Hace tiempo que Pedro Sánchez solo engaña a quienes están dispuestos a dejarse engañar, a quienes le deben estipendio y privilegios, y a no pocos ciudadanos convertidos en rehenes, no siempre inocentes, de una propaganda grosera, abusiva y dañina por frentista. Pero una cosa es la asombrosa tolerancia con la manipulación y la mentira sistemática de una parte de la sociedad, y otra la insensata transigencia de muchos dirigentes socialistas, líderes sociales y ciudadanos de a pie con quien parece dispuesto a derribar una por una las vigas maestras de nuestro Estado de Derecho.
El acuerdo de Sánchez con Esquerra Republicana de Cataluña (ERC) para eliminar del Código Penal el delito de sedición, sustituyéndolo por el de desórdenes públicos y rebajando la pena máxima de 15 a 5 años, es el penúltimo capítulo (vendrán más) de una estrategia cuyo único objetivo es la supervivencia política del que ya sin duda es el líder más irresponsable y tóxico de los que hemos conocido desde la Transición. Reformar el Código Penal a la medida del separatismo, para sacar adelante unos presupuestos electoralistas, no es una infamia más: es la que confirma que este nefasto individuo no tiene ningún límite a la hora de arrastrar a la democracia española hasta lo más profundo del fango para mantenerse en el poder.
Sánchez firma con esta reforma un pacto de sangre con el golpismo independentista que tendrá su continuidad en Cataluña con el casi seguro apoyo del PSC de Salvador Illa al gobierno de Pere Aragonès. Y da este paso a sabiendas de que la principal víctima de su imprudencia es el Estado de Derecho. Lo es el Tribunal Supremo, al que desautoriza; lo son el Consejo de Estado y el Consejo General del Poder Judicial (CGPJ), a los que desprecia; lo es, lo viene siendo en estos años de forma impúdica, el Parlamento de la nación, al que el presidente del Gobierno trata como un molesto subalterno del Ejecutivo.

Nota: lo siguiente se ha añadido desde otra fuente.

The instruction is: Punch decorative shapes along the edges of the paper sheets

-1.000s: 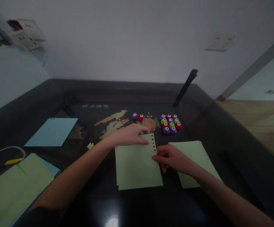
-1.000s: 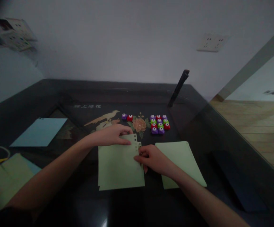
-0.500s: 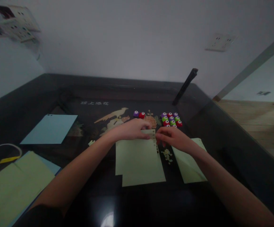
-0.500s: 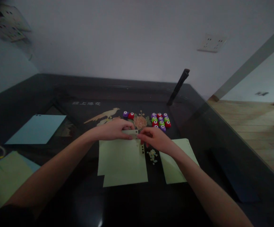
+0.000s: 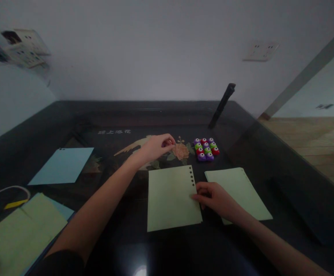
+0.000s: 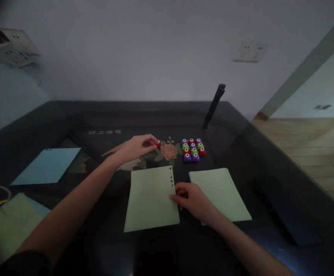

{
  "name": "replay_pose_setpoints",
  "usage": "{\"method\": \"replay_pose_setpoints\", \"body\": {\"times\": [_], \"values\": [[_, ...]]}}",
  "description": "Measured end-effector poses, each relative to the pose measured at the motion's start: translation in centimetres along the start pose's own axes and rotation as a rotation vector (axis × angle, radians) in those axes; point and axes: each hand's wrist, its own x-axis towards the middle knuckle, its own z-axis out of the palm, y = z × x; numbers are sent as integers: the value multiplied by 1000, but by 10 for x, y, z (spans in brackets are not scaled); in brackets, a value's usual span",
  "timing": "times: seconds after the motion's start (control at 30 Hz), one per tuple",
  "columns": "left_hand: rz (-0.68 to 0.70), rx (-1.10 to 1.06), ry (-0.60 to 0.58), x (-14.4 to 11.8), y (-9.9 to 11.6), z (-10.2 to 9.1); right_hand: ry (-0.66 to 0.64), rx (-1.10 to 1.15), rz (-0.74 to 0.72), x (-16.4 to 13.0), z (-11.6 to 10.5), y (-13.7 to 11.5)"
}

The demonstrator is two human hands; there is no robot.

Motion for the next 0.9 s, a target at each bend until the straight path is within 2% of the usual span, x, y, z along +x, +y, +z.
{"method": "replay_pose_setpoints", "body": {"times": [0.07, 0.13, 0.27, 0.4, 0.5, 0.6, 0.63, 0.7, 0.73, 0.77, 0.8, 0.87, 0.9], "values": [[-50, 115, 106, 13, -14, 9, 41, -25, 1, -6, 2, 1], [-64, 211, 148, 24, -25, 18, 65, -26, 9, -10, 4, 1], [-51, 335, 128, 34, -42, 32, 99, -43, -3, -12, 7, 1], [-32, 379, 114, 38, -47, 36, 157, -149, -40, -12, 6, 4], [-17, 365, 134, 38, -39, 29, 194, -170, -53, -11, 4, 8], [9, 325, 173, 32, -19, 13, 231, -175, -60, -10, 4, 11], [38, 294, 187, 27, -9, 6, 236, -175, -62, -10, 4, 11], [185, 80, 235, 13, 11, -8, 236, -167, -65, -10, 4, 11], [243, -35, 223, 5, 21, -14, 232, -156, -66, -11, 4, 10], [291, -133, 159, -4, 30, -18, 226, -140, -67, -11, 4, 9], [323, -195, 57, -13, 39, -20, 219, -123, -68, -11, 4, 8], [344, -184, -179, -28, 50, -21, 207, -88, -69, -12, 4, 6], [325, -166, -262, -33, 54, -19, 202, -71, -70, -12, 4, 5]]}}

Sánchez concierta además su estrategia con el secesionismo utilizando el falaz argumento de que la única intención es homologar el delito de sedición al derecho europeo. Como ha recordado en este periódico Edmundo Bal, diputado de Ciudadanos y abogado del Estado, no es el nombre del delito, es la conducta que describe y sanciona: Alemania, entre 10 años y cadena perpetua; Bélgica, 10 años; Portugal, entre 10 y 20; Francia, hasta cadena perpetua; Italia, 12 años, solo por participar en la sedición. Pero más allá de la mayor o menor dureza de las penas, lo que en ningún país de nuestro entorno ha sucedido jamás es que un gobierno democrático haya modificado una ley cediendo a las presiones de quienes fueron condenados por su aplicación.
Lo que en ningún país de la Europa democrática ha sucedido es que un gobierno haya modificado una ley cediendo a las presiones de quienes fueron condenados por su aplicación
Sánchez ha abierto las puertas de su celda de lujo belga a Puigdemont, que decidirá cómo y cuándo le hace más daño a España con su regreso de Waterloo; ha fabricado una pista de cómodo aterrizaje para Junqueras hacia la primera fila de la responsabilidad política e institucional; y, lo más grave, ha dejado a los pies de los caballos a la Justicia española, alimentando los argumentos de los condenados ante el Tribunal Europeo de Derechos Humanos -centrados en la inexistencia de delito y/o falta de proporcionalidad de las penas-, que probablemente acabará dándole a estos, siquiera parcialmente, la razón.
Será este un nuevo paso hacia la impunidad del nacionalismo supremacista y escalón previo, si otro gobierno no lo remedia, a lo que supondría la derrota definitiva del Estado de Derecho frente al independentismo: la creación del Consejo de Justicia de Cataluña, órgano completamente ajeno al Poder Judicial central que ya intentaron crear en el fallido Estatut de 2006, y que el nacionalismo, de salirse finalmente con la suya, se ocuparía de nutrir con jueces a su medida.
Si Alberto Núñez Feijóo mantenía alguna duda sobre si su decisión de no pactar con Sánchez la renovación del Poder Judicial fue la correcta, hoy debiera quedar definitivamente despejada. Ante la certeza de una imposible contestación interna de un PSOE de medrosas baronías y patéticos personajes como Patxi López, sumisamente alineado (y alienado) con este destructivo personaje, a España solo le queda la esperanza de una Oposición contundente, firme, que deje a un lado tácticas alicortas y electoralistas y haga de la defensa cerrada de las instituciones, hoy gravemente malheridas, objeto principal de su acción política.